Акушерка быстро отодвинула столик, задвинула лоток, санитарка поставила металлический, покрашенный белой краской винтовой табурет. Пётр сел.
– Иди-иди сюда, интерн. Не бойся. Я только с виду такой грозный. Впрочем, я посмотрю, какой ты будешь, если тебя за пару самых сладостных мгновений до эякуляции позовут мир спасать… Надеюсь, насплетничали уже? Вообще-то порядочным днём это у нас не слишком принято, но безалаберными ночами тут все немного развязны. В том числе в области языка. Как ты там сказал? «Срочновродзалщипцы!» Представляешь, Рыба? Ни тебе «Здравствуйте, Пётр Александрович, мол, я – Иван Иванович, врач-интерн, вас, глубокоуважаемый Пётр Александрович Зильберман, Виталий Анатольевич Некопаев изволили в родзал пригласить для консультации и оказания высококвалифицированной медицинской помощи. Потому как сам Виталий Анатольевич безнадёжно застряли-с на уровне оказания помощи специализированной». Нет.
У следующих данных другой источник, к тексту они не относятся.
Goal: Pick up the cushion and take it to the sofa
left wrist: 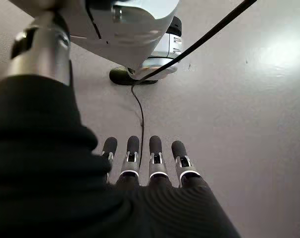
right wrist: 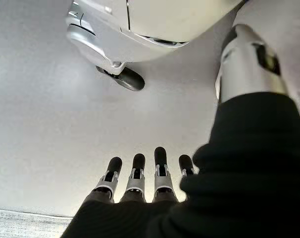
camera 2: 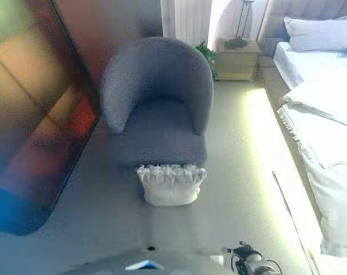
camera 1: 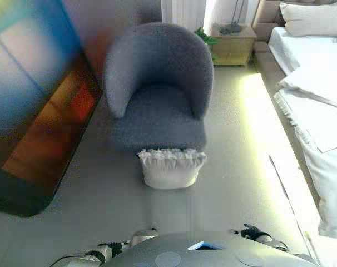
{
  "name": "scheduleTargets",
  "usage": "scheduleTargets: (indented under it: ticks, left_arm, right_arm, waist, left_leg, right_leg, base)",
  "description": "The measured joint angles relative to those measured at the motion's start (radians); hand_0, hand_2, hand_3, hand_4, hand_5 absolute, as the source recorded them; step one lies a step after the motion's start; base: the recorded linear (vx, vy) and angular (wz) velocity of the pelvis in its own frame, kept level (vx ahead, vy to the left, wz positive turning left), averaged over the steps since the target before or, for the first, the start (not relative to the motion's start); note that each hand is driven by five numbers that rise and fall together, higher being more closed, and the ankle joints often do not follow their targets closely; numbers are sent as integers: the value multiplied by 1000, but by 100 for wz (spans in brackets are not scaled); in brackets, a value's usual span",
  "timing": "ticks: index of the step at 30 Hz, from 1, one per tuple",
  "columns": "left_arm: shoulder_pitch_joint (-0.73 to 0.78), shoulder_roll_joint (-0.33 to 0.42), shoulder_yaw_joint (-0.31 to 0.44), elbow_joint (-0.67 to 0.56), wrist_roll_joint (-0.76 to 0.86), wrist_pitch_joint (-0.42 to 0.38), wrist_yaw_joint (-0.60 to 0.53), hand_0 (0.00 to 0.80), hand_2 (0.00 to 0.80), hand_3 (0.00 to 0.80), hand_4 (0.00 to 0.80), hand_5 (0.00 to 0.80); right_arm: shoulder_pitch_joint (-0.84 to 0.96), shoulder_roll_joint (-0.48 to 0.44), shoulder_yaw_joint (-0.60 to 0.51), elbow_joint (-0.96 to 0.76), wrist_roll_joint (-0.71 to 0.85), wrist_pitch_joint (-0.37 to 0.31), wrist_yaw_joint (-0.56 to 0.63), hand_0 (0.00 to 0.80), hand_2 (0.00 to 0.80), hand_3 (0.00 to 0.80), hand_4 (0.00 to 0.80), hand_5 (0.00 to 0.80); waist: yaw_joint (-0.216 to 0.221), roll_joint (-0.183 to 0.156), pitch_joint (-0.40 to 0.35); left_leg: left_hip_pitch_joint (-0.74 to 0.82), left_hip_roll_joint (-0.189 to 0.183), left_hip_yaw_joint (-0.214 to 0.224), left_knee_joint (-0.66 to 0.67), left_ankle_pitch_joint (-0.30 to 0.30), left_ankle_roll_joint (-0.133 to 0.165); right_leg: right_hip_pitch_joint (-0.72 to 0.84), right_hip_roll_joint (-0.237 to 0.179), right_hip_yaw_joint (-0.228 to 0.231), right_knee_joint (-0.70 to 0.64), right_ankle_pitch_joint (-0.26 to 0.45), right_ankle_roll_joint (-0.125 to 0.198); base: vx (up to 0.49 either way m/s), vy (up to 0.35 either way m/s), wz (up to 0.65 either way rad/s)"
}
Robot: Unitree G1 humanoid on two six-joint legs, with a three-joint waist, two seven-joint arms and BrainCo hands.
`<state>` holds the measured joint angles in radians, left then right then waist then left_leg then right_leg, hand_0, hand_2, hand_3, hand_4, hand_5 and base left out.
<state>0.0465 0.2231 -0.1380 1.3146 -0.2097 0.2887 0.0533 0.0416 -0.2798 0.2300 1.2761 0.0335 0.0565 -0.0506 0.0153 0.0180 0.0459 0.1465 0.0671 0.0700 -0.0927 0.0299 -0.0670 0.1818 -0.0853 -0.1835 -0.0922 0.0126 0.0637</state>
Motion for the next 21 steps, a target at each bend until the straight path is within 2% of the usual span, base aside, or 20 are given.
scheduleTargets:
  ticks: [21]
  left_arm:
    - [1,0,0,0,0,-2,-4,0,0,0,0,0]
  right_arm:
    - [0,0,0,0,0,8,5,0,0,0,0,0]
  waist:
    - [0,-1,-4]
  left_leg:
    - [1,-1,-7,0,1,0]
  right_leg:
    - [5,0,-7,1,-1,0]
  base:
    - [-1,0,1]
Вот так вот и пролаял, щенок, мне, старому псу, команду: «Срочновродзалщипцы!» – Он говорил ровно и вовсе не раздражительно, изучая окровавленные свежими разрезами недра роженицы. – Высоко головка. Высоко. Ничего, деточка Леночка – сладкоголосая сиреночка, сейчас мы тебе поможем. Интерн! Как тебя звать величать, кстати?
– Женька.
– Женька – он по подвалу кашу возит, а ты кто?
– Евгений Иванович.
– Вот! У врача должно быть имя и отчество, даже если он безотцовщина. Отчество, Евгений Иванович, это знак отличия.